## EXERCISE BRIEF
Copy out all lines of the material below in which "requests" occurs.
───
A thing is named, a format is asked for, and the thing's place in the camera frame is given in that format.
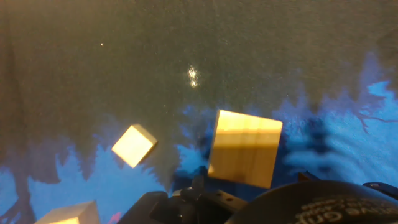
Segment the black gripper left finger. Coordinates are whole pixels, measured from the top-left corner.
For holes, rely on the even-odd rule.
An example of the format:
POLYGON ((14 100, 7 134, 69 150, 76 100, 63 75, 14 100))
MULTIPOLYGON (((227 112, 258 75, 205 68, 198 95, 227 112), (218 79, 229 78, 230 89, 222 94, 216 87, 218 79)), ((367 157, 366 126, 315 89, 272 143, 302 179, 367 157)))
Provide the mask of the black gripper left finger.
POLYGON ((205 177, 175 191, 147 192, 121 217, 118 224, 224 224, 248 203, 234 195, 205 190, 205 177))

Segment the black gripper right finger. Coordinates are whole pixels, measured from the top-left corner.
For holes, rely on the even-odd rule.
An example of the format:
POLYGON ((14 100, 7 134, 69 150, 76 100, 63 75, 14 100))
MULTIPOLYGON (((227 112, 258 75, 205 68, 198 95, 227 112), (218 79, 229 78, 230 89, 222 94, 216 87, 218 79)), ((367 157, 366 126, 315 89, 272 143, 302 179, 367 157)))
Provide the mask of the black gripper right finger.
POLYGON ((392 185, 382 182, 368 182, 364 183, 363 186, 377 190, 378 192, 388 195, 389 197, 392 197, 394 199, 398 199, 398 188, 392 185))

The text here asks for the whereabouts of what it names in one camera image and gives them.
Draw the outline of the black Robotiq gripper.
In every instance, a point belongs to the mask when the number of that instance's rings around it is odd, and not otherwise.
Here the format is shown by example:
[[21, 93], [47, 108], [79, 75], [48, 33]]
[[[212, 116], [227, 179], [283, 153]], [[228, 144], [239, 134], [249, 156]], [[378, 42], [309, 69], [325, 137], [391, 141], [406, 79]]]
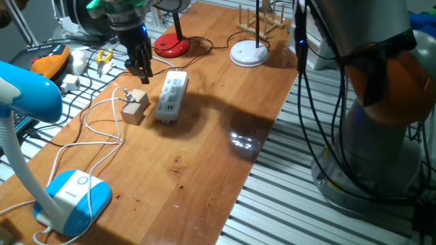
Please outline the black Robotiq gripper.
[[125, 61], [128, 72], [135, 77], [140, 77], [142, 84], [149, 84], [153, 72], [150, 61], [151, 43], [145, 24], [117, 31], [117, 37], [120, 44], [126, 47], [127, 55], [131, 59]]

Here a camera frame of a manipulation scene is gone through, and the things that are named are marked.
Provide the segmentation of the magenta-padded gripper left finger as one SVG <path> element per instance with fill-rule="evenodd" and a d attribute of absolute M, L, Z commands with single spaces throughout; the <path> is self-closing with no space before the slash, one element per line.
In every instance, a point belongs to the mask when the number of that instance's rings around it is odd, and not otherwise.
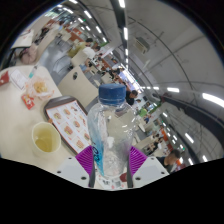
<path fill-rule="evenodd" d="M 93 188 L 95 165 L 92 148 L 88 146 L 76 156 L 65 159 L 55 174 L 81 187 Z"/>

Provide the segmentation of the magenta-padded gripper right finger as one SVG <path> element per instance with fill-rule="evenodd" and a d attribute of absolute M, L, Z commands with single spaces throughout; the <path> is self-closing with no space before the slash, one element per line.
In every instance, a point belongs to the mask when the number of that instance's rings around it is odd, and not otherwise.
<path fill-rule="evenodd" d="M 167 175 L 167 170 L 156 157 L 147 157 L 135 147 L 130 149 L 127 165 L 127 186 L 129 188 L 143 187 Z"/>

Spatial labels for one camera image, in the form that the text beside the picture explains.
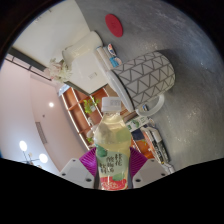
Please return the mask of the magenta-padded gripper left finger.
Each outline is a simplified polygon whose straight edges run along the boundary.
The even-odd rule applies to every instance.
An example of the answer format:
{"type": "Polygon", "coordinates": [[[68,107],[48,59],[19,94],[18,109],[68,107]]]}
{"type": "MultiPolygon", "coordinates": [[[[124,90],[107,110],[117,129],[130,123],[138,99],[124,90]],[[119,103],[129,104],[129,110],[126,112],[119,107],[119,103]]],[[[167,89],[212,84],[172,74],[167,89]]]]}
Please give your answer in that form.
{"type": "Polygon", "coordinates": [[[98,170],[95,153],[96,149],[92,148],[79,159],[70,159],[59,176],[83,188],[97,189],[98,170]]]}

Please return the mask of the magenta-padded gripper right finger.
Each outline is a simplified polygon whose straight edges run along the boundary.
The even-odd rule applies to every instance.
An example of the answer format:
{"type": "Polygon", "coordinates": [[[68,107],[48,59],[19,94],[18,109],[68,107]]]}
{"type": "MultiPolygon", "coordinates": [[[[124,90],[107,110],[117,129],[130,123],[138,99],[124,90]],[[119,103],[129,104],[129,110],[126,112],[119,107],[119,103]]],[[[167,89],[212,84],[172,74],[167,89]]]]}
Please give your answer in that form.
{"type": "Polygon", "coordinates": [[[134,148],[130,149],[129,173],[133,188],[143,187],[167,175],[155,159],[147,159],[134,148]]]}

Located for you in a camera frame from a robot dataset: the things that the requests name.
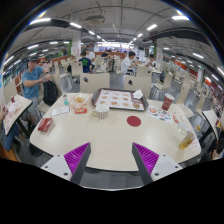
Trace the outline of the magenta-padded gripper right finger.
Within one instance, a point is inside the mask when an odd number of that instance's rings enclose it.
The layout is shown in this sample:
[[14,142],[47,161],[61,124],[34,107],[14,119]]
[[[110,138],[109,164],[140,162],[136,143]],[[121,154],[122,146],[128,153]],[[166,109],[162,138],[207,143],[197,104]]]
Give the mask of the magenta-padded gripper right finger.
[[182,167],[167,154],[159,155],[137,143],[132,143],[132,154],[144,185],[182,169]]

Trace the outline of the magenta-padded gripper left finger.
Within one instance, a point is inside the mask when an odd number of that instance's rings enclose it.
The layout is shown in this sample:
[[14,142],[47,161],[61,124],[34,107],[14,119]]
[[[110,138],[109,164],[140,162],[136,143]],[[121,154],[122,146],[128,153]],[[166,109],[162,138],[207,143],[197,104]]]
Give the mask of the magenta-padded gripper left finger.
[[85,143],[65,155],[56,154],[42,169],[79,185],[90,154],[91,144]]

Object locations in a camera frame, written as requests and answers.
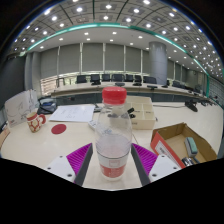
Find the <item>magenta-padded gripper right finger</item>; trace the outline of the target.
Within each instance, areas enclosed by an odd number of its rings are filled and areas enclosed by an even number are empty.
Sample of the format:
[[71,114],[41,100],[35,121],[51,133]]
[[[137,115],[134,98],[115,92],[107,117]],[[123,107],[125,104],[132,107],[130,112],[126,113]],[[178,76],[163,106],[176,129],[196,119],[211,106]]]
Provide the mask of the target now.
[[156,155],[134,143],[131,144],[131,154],[143,186],[180,170],[168,156]]

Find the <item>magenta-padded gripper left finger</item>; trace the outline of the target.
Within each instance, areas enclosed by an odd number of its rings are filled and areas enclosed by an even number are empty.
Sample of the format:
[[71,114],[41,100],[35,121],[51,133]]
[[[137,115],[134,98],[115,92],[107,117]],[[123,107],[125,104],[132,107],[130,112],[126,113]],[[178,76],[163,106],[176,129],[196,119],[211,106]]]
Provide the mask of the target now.
[[80,147],[66,156],[55,158],[45,170],[82,186],[93,154],[92,144]]

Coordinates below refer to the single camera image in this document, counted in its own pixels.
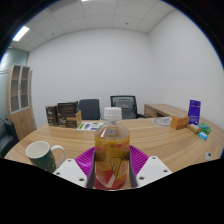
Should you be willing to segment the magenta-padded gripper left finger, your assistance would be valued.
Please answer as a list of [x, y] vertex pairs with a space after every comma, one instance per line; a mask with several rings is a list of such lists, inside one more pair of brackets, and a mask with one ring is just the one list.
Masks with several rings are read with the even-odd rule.
[[95, 148], [90, 148], [75, 159], [66, 159], [54, 172], [65, 180], [92, 189], [95, 181]]

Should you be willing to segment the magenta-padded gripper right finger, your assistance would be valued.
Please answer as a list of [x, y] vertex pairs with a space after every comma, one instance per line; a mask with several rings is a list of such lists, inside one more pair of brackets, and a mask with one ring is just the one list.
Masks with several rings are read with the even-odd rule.
[[130, 147], [129, 179], [132, 188], [146, 186], [171, 173], [157, 156], [147, 156], [138, 148]]

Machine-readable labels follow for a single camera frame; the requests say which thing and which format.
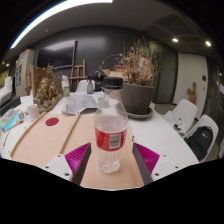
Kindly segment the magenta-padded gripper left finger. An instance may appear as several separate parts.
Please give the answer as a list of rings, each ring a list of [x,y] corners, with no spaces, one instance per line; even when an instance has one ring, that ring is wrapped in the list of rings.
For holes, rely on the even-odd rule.
[[[86,143],[66,155],[58,154],[51,159],[43,170],[80,185],[91,155],[91,144]]]

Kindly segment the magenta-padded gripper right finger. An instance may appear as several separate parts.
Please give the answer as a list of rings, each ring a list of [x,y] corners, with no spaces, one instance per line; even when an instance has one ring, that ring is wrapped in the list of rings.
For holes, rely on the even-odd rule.
[[[181,169],[168,155],[159,155],[138,143],[133,144],[132,153],[145,185],[159,180]]]

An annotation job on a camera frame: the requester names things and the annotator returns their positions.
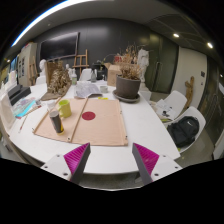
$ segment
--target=box
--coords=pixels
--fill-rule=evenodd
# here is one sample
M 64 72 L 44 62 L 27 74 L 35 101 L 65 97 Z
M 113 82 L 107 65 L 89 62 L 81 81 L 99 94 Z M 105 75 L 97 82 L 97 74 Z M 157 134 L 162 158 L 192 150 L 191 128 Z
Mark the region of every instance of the box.
M 120 70 L 119 65 L 112 65 L 110 63 L 105 63 L 105 66 L 108 69 L 107 72 L 107 85 L 116 87 L 117 75 L 121 75 L 122 72 Z

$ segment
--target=black bag
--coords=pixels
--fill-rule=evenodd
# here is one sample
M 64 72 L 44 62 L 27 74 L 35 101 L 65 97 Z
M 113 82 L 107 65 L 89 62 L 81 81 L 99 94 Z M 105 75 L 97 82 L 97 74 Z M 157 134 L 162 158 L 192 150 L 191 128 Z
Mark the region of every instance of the black bag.
M 185 116 L 177 123 L 169 125 L 167 130 L 175 145 L 181 148 L 195 141 L 195 135 L 199 131 L 199 122 L 195 117 Z

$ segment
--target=table
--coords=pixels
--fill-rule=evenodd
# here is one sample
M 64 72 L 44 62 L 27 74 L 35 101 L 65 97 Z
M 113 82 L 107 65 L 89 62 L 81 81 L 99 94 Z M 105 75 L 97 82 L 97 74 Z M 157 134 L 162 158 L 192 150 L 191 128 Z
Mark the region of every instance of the table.
M 73 98 L 75 89 L 75 86 L 71 86 L 63 99 Z M 116 99 L 112 94 L 114 89 L 115 87 L 108 86 L 109 92 L 103 94 L 103 97 Z M 27 97 L 40 97 L 46 91 L 46 84 L 31 86 L 32 93 Z M 135 158 L 132 154 L 133 143 L 140 144 L 159 155 L 166 154 L 172 159 L 180 157 L 180 153 L 163 123 L 140 92 L 139 95 L 140 99 L 135 103 L 130 104 L 120 101 L 128 136 L 128 146 L 91 146 L 91 153 L 84 173 L 124 174 L 138 171 Z M 30 113 L 20 133 L 18 131 L 23 119 L 17 119 L 9 131 L 10 140 L 21 151 L 42 163 L 46 163 L 56 154 L 64 155 L 80 146 L 78 144 L 43 138 L 32 133 L 32 128 L 36 126 L 46 111 L 47 106 L 45 105 Z

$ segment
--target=plant pot
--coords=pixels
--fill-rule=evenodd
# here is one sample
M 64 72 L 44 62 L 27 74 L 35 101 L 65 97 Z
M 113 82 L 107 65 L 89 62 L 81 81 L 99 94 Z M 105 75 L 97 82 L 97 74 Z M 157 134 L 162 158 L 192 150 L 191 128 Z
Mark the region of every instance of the plant pot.
M 124 79 L 122 75 L 117 75 L 116 94 L 125 99 L 135 99 L 137 97 L 141 80 Z

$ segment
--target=door
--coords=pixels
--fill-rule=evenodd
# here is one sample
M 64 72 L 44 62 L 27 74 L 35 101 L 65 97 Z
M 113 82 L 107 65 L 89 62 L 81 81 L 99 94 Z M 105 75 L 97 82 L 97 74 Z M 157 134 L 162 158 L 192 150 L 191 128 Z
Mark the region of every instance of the door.
M 199 110 L 206 120 L 205 130 L 215 145 L 224 128 L 224 70 L 208 57 L 208 78 Z
M 216 105 L 214 108 L 214 113 L 206 125 L 206 131 L 214 145 L 224 129 L 224 77 L 221 77 L 221 75 L 223 76 L 224 73 L 223 69 L 219 67 L 218 91 L 217 95 L 215 95 L 216 100 L 214 100 Z
M 149 57 L 151 69 L 147 73 L 146 86 L 152 92 L 169 94 L 176 73 L 179 48 L 167 38 L 155 34 L 150 35 L 150 45 L 153 52 Z

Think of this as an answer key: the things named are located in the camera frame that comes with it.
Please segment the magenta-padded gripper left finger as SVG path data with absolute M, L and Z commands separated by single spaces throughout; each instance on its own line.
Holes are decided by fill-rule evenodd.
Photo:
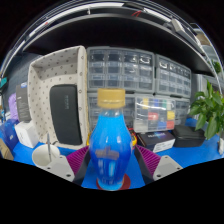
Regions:
M 74 184 L 81 185 L 86 175 L 89 162 L 89 147 L 85 146 L 68 156 L 60 155 L 45 170 Z

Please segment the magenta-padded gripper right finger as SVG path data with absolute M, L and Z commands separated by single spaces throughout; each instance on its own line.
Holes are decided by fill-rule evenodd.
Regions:
M 145 184 L 160 180 L 182 169 L 182 166 L 170 156 L 159 156 L 139 145 L 135 146 L 134 155 Z

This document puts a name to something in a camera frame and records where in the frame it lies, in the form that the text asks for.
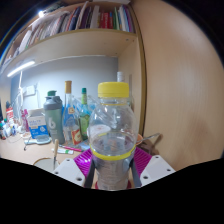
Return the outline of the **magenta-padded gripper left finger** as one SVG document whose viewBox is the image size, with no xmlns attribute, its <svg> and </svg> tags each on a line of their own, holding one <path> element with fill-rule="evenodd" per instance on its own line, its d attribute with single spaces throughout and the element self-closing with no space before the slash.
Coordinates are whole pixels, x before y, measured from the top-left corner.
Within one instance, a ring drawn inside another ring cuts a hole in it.
<svg viewBox="0 0 224 224">
<path fill-rule="evenodd" d="M 81 152 L 72 158 L 66 158 L 53 173 L 56 176 L 84 188 L 94 188 L 95 183 L 97 182 L 90 149 Z"/>
</svg>

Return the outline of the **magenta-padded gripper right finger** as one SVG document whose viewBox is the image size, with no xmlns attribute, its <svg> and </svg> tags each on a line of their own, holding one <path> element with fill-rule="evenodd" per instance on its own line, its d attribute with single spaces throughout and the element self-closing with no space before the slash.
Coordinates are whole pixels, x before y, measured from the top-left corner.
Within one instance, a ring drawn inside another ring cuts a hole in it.
<svg viewBox="0 0 224 224">
<path fill-rule="evenodd" d="M 140 188 L 174 173 L 175 170 L 160 155 L 151 156 L 136 148 L 131 162 L 131 172 L 128 187 Z"/>
</svg>

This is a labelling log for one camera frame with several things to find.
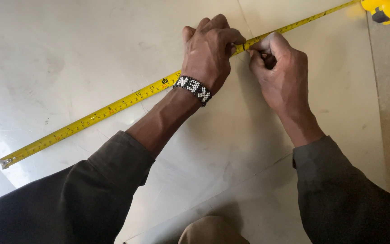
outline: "hand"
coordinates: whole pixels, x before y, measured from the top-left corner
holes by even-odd
[[[246,39],[230,28],[223,14],[218,14],[212,20],[202,19],[196,29],[184,27],[183,41],[185,58],[181,75],[198,80],[214,95],[230,74],[229,59],[236,52],[233,44],[243,44]]]
[[[249,68],[257,77],[269,106],[279,115],[299,116],[310,112],[306,54],[291,47],[276,32],[249,49]]]
[[[306,54],[291,47],[279,33],[270,34],[249,49],[249,68],[294,146],[303,146],[324,137],[309,108]]]

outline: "dark shirt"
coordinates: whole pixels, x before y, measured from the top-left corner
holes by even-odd
[[[123,131],[89,159],[0,197],[0,243],[113,243],[155,159]],[[311,241],[390,243],[390,193],[325,137],[293,151]]]

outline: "black and white bracelet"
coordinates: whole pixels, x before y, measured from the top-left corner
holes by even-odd
[[[182,87],[192,92],[192,94],[202,103],[202,108],[205,107],[212,97],[210,91],[205,86],[188,76],[180,76],[172,87]]]

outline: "left hand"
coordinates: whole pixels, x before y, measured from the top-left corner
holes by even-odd
[[[243,44],[246,39],[230,28],[223,14],[218,14],[212,20],[202,19],[196,29],[185,26],[183,41],[181,75],[198,80],[214,95],[231,72],[229,59],[236,52],[234,44]]]

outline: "dark sleeve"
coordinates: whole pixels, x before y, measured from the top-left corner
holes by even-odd
[[[88,160],[0,197],[0,243],[114,243],[153,163],[118,132]]]
[[[324,137],[295,148],[303,227],[315,243],[390,243],[390,193]]]

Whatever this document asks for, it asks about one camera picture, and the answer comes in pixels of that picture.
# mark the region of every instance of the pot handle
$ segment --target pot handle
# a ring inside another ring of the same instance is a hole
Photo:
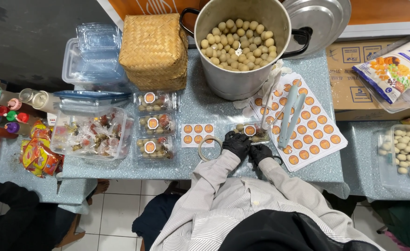
[[[283,53],[281,55],[280,59],[285,59],[285,58],[289,58],[289,57],[293,57],[293,56],[297,56],[299,54],[302,54],[309,47],[309,43],[310,43],[310,33],[309,32],[307,32],[305,30],[292,29],[292,35],[297,35],[297,36],[304,37],[304,39],[306,40],[305,43],[304,43],[304,46],[303,46],[303,48],[301,48],[299,50]]]
[[[201,12],[201,11],[198,10],[198,9],[185,8],[185,9],[182,11],[182,13],[180,14],[180,20],[179,20],[180,27],[182,27],[182,29],[183,29],[188,35],[190,35],[191,37],[194,37],[194,32],[188,30],[188,28],[186,28],[186,27],[183,25],[183,21],[182,21],[183,16],[184,16],[186,13],[192,13],[192,14],[198,15],[200,12]]]

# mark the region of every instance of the striped shirt
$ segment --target striped shirt
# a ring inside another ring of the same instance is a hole
[[[361,240],[384,251],[354,229],[346,214],[330,209],[317,189],[290,178],[272,158],[259,163],[269,182],[227,178],[239,163],[235,154],[223,150],[217,159],[199,164],[191,189],[175,204],[151,251],[216,251],[236,225],[263,209],[308,215],[335,241]]]

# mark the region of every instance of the woven bamboo box
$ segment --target woven bamboo box
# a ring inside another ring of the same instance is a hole
[[[188,40],[180,14],[127,15],[119,62],[142,91],[186,87]]]

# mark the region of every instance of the table
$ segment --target table
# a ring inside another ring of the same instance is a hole
[[[327,73],[325,51],[322,50],[306,59],[285,60],[285,66],[300,73],[312,88],[328,115],[334,120],[331,87]],[[234,108],[232,102],[213,94],[208,88],[196,49],[188,50],[188,80],[187,87],[179,91],[180,111],[177,113],[182,123],[215,124],[215,135],[221,139],[228,131],[227,125],[243,119],[242,110]],[[134,113],[133,104],[126,109]],[[180,145],[180,134],[177,135],[177,145]],[[204,148],[203,153],[208,158],[215,158],[220,151],[219,146]],[[152,180],[187,180],[200,159],[197,148],[178,148],[177,161],[158,163],[137,163],[132,158],[134,146],[130,155],[114,161],[95,161],[79,157],[66,156],[64,160],[64,178],[105,178],[105,179],[152,179]],[[261,174],[247,166],[247,160],[240,164],[232,176],[260,177]],[[303,180],[312,182],[322,188],[346,198],[349,187],[343,181],[340,153],[335,152],[316,161],[301,170],[290,173]]]
[[[96,187],[96,180],[64,180],[57,193],[57,181],[53,176],[38,178],[26,171],[19,163],[20,143],[23,137],[4,139],[0,157],[0,182],[11,181],[28,190],[35,191],[40,202],[62,204],[61,207],[74,213],[87,213],[85,198]]]
[[[337,122],[348,140],[343,148],[342,168],[345,182],[353,195],[363,195],[368,201],[410,200],[410,193],[382,186],[377,163],[377,132],[391,128],[396,122]]]

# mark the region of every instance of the tape roll
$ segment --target tape roll
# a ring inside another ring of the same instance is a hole
[[[205,141],[209,140],[209,139],[212,139],[212,140],[216,141],[217,143],[219,143],[219,145],[221,146],[221,152],[222,152],[222,140],[220,140],[219,138],[214,137],[214,136],[206,136],[205,138],[202,139],[202,141],[199,143],[199,146],[197,147],[197,152],[199,153],[199,157],[201,157],[201,159],[204,162],[208,162],[208,161],[210,161],[210,159],[205,158],[204,155],[202,154],[202,144]]]
───
## FINAL ANSWER
Located for you in a camera frame from a robot dataset: the things that the requests name.
Object locations in a camera frame, written as requests and answers.
Machine-readable labels follow for a single camera frame; the requests say which thing and which format.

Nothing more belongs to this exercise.